Start of Block

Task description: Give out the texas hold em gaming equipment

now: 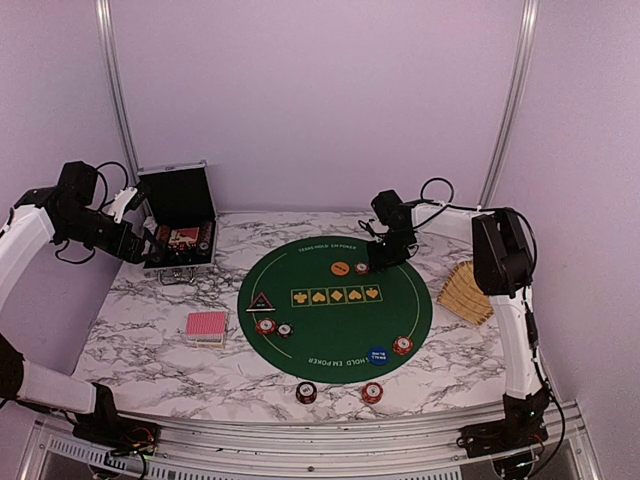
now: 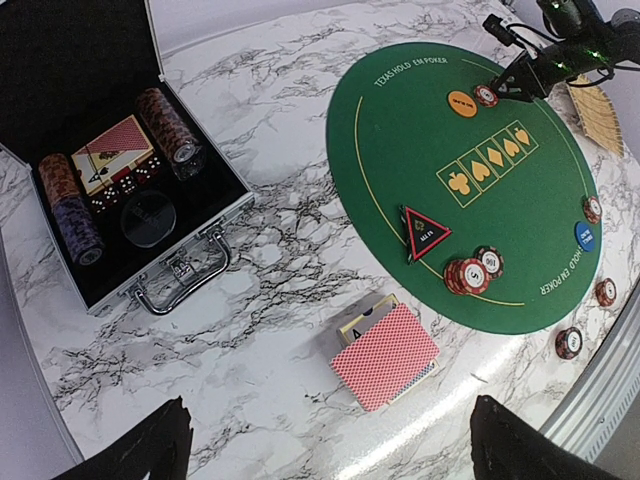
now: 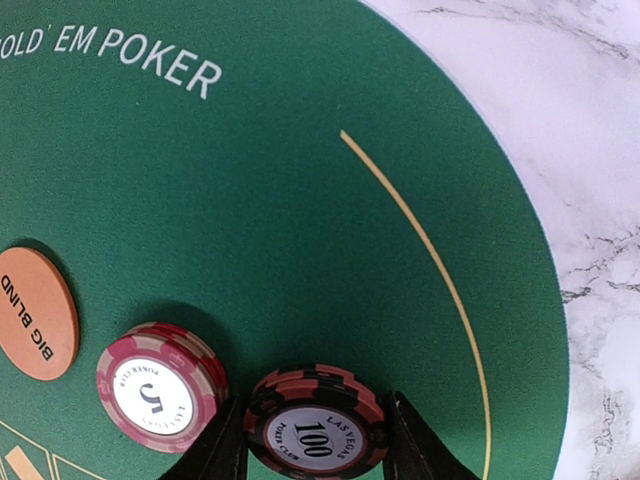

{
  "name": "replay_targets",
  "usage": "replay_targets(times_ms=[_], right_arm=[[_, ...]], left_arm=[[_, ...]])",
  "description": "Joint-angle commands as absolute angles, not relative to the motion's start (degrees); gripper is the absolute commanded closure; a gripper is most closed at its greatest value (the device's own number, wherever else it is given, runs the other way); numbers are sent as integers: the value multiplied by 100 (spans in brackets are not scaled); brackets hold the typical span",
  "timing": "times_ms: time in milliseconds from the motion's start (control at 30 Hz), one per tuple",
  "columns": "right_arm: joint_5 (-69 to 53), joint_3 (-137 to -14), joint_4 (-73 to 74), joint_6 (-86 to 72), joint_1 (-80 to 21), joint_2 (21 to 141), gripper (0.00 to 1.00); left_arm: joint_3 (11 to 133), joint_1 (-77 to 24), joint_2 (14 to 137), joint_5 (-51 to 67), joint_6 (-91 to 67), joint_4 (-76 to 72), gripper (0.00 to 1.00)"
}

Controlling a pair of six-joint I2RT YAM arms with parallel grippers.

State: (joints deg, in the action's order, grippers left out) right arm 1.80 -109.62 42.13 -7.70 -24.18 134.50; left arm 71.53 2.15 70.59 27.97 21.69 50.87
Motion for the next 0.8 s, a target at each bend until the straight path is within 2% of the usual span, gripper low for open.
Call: replay_targets(times_ms=[0, 167, 533, 700, 767], right_arm=[[197, -11048, 4201, -848, -2355, 13456, 55], [242, -11060, 4207, -835, -2353, 13321, 48], [305, -10812, 4384, -702, -2629, 12333, 42], [345, -9875, 4233, -705, -3324, 11492, 32], [325, -9483, 4190, -724, -3769, 11184, 25]], left_arm=[[7279, 229, 7086, 2813, 2211, 5194, 1], [7276, 229, 7071, 2854, 2209, 5192, 1], [7259, 236, 7080, 2893, 2309, 5247, 1], [7216, 234, 7054, 2878, 2372, 5247, 1], [7203, 234, 7046, 2856, 2389, 5256, 1]])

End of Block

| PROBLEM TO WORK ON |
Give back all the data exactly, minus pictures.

| OUTPUT OF THE TASK |
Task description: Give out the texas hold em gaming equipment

now: 
now: 
now: 

{
  "name": "replay_targets",
  "usage": "replay_targets(times_ms=[_], right_arm=[[_, ...]], left_arm=[[_, ...]])",
  "description": "Joint-angle commands as absolute angles, not relative to the motion's start (degrees); gripper is the absolute commanded closure; a gripper is most closed at its greatest value (the device's own number, wherever else it is given, runs the other way); numbers are sent as integers: the value multiplied by 100 (spans in brackets are not scaled); brackets hold the typical span",
  "timing": "times_ms: time in milliseconds from the motion's start (control at 30 Hz), one per tuple",
  "columns": "right_arm: joint_5 (-69 to 53), joint_3 (-137 to -14), joint_4 (-73 to 74), joint_6 (-86 to 72), joint_1 (-80 to 21), joint_2 (21 to 141), gripper (0.00 to 1.00); left_arm: joint_3 (11 to 133), joint_1 (-77 to 24), joint_2 (14 to 137), joint_5 (-51 to 67), joint_6 (-91 to 67), joint_4 (-76 to 72), gripper (0.00 to 1.00)"
}

Controlling a pair of six-joint I2RT YAM arms with parallel grippers.

State: (joints deg, in the action's order, grippers left out) right arm 1.80 -109.62 42.13 -7.70 -24.18 134.50; left arm 71.53 2.15 70.59 27.97 21.69 50.87
Motion for the next 0.8 s, a target at each bend until the straight path is within 2% of the usual span, gripper low for open.
Call: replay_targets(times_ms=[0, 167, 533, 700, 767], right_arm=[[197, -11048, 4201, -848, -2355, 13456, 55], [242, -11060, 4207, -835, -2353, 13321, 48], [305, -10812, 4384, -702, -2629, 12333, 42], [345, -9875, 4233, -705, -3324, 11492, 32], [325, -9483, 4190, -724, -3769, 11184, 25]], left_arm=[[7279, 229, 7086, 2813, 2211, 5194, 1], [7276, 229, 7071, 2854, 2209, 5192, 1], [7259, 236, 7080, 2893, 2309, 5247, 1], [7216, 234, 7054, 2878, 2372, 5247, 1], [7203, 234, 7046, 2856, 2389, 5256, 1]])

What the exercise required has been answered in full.